Shared Memory Synchronization 2
1. Why the lecture still studies shared-memory synchronization
1.1. Actor models and software transactional memory are useful, but they are higher-level abstractions
- The lecture begins by addressing a question: why not use actor models or software transactional memory instead of low-level synchronization?
- The answer is that operating systems live directly on top of hardware.
- Hardware fundamentally exposes shared state / shared memory.
- Therefore, kernel and OS developers must understand and handle synchronization at the low level first.
- Higher-level abstractions can be built on top of the OS, but the OS itself cannot assume them.
2. Recap: synchronization and the “too much milk” example
2.1. The central problem
- Two processes (or actors) need to coordinate so that exactly one of them performs some action.

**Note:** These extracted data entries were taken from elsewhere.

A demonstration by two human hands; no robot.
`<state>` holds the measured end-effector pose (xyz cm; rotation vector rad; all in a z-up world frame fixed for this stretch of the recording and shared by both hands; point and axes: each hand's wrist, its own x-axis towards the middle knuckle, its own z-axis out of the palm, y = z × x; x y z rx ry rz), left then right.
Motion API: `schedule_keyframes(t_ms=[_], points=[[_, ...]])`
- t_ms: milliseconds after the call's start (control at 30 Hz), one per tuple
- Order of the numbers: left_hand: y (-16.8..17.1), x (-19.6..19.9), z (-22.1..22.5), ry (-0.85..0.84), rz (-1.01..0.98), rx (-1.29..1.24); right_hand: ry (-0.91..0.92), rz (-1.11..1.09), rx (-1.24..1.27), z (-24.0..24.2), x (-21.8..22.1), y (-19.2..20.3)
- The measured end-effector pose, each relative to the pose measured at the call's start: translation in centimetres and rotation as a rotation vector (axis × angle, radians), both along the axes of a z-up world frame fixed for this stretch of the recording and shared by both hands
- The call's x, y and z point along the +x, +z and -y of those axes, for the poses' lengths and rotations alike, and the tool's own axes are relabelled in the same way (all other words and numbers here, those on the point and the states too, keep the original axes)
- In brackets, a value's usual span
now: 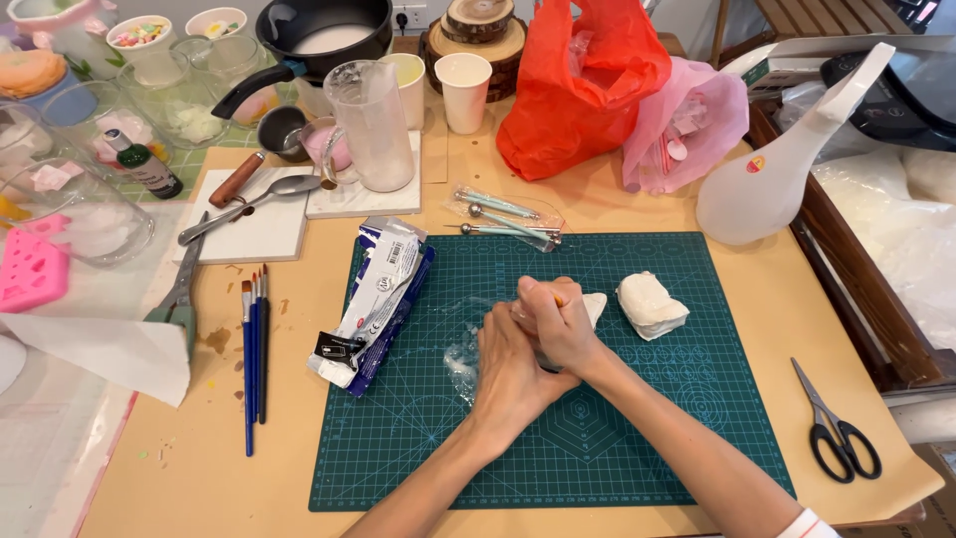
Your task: Unpack and knead a block of white modeling clay on a cutting mat using hands and a spatula.
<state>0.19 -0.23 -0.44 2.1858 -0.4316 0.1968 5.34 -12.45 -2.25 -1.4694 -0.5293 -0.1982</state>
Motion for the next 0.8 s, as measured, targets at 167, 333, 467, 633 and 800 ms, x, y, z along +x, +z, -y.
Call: schedule_keyframes(t_ms=[167,333,467,633,800], points=[[0.0,0.1,0.1,-0.003,0.002,-0.018,0.033,-0.038,0.077,0.3,0.1,-0.5],[0.1,-0.3,-0.2,-0.002,0.0,-0.05,0.018,-0.045,0.151,0.4,0.1,-1.2],[1.0,-1.3,-1.4,-0.032,0.041,-0.064,0.019,-0.156,0.224,1.3,0.8,-1.8],[1.5,-4.4,-3.1,-0.042,0.241,0.053,0.041,-0.299,0.301,1.1,0.7,-0.5],[0.6,-4.3,-2.1,-0.293,0.489,0.127,0.022,-0.335,0.376,0.9,1.2,0.6]])
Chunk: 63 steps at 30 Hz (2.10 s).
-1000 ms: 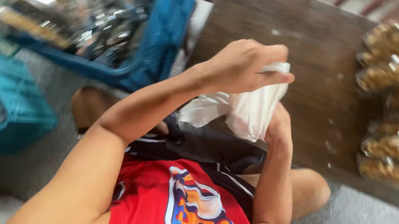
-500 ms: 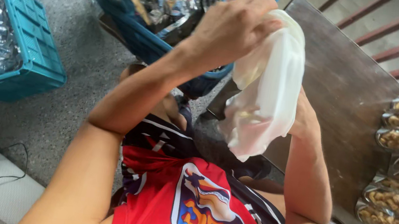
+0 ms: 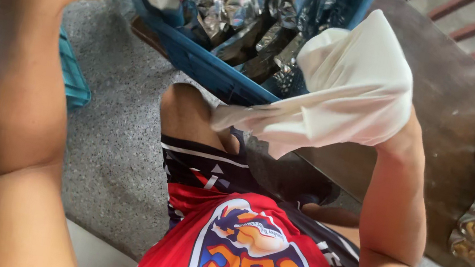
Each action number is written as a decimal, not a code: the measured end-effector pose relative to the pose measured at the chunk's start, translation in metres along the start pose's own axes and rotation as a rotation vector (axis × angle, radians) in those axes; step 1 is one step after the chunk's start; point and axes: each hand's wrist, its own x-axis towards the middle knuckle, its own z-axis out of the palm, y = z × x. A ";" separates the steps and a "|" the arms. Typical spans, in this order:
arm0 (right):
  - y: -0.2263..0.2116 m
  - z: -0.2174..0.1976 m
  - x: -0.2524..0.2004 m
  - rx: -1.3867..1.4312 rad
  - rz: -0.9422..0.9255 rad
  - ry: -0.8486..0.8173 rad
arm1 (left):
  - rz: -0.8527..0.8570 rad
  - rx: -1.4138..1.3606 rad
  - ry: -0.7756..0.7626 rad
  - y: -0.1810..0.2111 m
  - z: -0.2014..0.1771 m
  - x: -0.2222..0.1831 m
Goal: The person sits on the floor and repeatedly wipes sealed snack packages with a white cloth. They take each package from a blue crate, wipe it thoroughly, and place it on a wooden table. The process is repeated for multiple packages throughout the clip.
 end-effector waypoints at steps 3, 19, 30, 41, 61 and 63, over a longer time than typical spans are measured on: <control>0.001 -0.005 -0.014 0.011 -0.004 0.098 | 0.155 0.241 0.228 0.014 -0.013 -0.010; 0.027 -0.031 -0.082 -0.143 -0.165 0.594 | 0.438 -1.178 0.345 0.420 -0.024 -0.004; 0.112 -0.017 -0.119 -0.122 0.151 0.511 | 0.132 -1.628 -0.346 0.442 0.105 -0.018; 0.055 -0.002 -0.128 -0.651 -0.227 0.531 | 0.100 -1.753 -0.250 0.431 0.104 -0.024; 0.055 -0.035 -0.142 -0.373 0.119 0.359 | -0.121 -1.918 -0.310 0.413 0.118 -0.018; 0.050 -0.038 -0.141 -0.387 0.105 0.359 | -0.141 -1.914 -0.309 0.417 0.121 -0.013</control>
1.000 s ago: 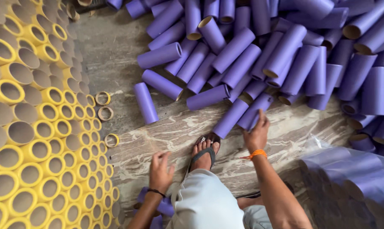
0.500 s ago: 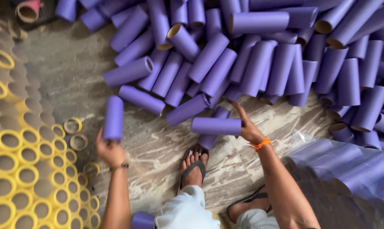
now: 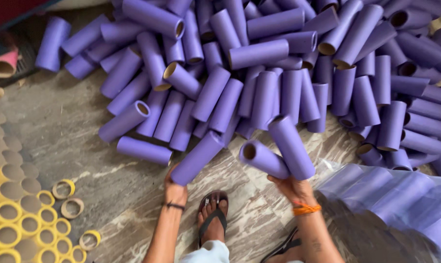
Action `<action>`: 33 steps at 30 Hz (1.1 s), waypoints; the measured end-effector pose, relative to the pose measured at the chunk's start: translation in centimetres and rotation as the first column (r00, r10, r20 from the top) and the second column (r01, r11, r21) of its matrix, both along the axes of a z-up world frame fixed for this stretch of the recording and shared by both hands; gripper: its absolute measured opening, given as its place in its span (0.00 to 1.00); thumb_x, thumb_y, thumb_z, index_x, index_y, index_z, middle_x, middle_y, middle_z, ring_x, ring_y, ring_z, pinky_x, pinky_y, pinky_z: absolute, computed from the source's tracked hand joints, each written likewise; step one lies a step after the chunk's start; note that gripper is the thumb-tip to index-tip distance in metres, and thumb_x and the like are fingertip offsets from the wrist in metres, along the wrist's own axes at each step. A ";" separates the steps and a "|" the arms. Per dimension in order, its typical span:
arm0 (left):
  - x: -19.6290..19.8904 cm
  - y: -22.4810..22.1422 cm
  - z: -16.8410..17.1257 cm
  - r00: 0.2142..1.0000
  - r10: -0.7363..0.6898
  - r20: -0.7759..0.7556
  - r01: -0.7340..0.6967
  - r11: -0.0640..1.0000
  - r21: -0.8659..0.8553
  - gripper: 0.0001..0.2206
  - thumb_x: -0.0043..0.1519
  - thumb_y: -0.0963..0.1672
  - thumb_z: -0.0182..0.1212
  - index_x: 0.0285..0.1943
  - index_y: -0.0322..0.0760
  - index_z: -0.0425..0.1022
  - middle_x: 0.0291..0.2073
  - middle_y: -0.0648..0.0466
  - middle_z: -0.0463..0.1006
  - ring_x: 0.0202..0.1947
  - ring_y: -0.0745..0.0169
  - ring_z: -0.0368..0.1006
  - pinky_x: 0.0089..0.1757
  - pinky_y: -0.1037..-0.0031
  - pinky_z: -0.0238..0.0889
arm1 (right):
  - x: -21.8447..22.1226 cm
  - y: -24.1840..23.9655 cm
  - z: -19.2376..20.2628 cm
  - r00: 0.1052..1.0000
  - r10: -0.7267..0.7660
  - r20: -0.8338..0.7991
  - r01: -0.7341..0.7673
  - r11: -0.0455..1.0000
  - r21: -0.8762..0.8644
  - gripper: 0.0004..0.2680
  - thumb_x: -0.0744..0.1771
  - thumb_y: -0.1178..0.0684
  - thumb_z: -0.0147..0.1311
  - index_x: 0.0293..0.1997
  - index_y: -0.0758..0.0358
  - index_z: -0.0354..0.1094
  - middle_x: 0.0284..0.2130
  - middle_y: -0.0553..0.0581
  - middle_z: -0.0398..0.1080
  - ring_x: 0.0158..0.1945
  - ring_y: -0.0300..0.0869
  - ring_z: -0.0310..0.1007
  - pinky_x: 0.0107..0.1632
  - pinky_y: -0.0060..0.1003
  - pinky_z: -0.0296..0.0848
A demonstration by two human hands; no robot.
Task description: The person places purple cylindrical tubes into a large plastic bag by hand, stacking them neatly in rows. The person continues picking up several tubes at a time and arranging them inside the bag until a large stack is formed.
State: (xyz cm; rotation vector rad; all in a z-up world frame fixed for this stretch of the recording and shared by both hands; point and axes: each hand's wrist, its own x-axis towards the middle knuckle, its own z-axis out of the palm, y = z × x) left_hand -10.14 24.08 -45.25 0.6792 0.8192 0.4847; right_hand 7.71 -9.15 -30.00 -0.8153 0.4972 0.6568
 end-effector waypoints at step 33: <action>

- Example: check whether there is milk; if not, go buy milk.
- This sequence is a critical section.
- The critical section is non-atomic: checking and acting are separated in time.
2.2. Desired properties
2.2.1. Safety
- Safety means mutual exclusion.
- At most one process should execute the critical section.
2.2.2. Liveness
- Liveness means progress.
- Eventually, some process should make progress and perform the required action.
2.2.3. Combined goal
- “At most one” + “at least one eventually” gives the desired exactly one behavior.
2.3. Recap of failed solution attempts
2.3.1. Naive solution
- Fails because the two processes may interleave step-by-step.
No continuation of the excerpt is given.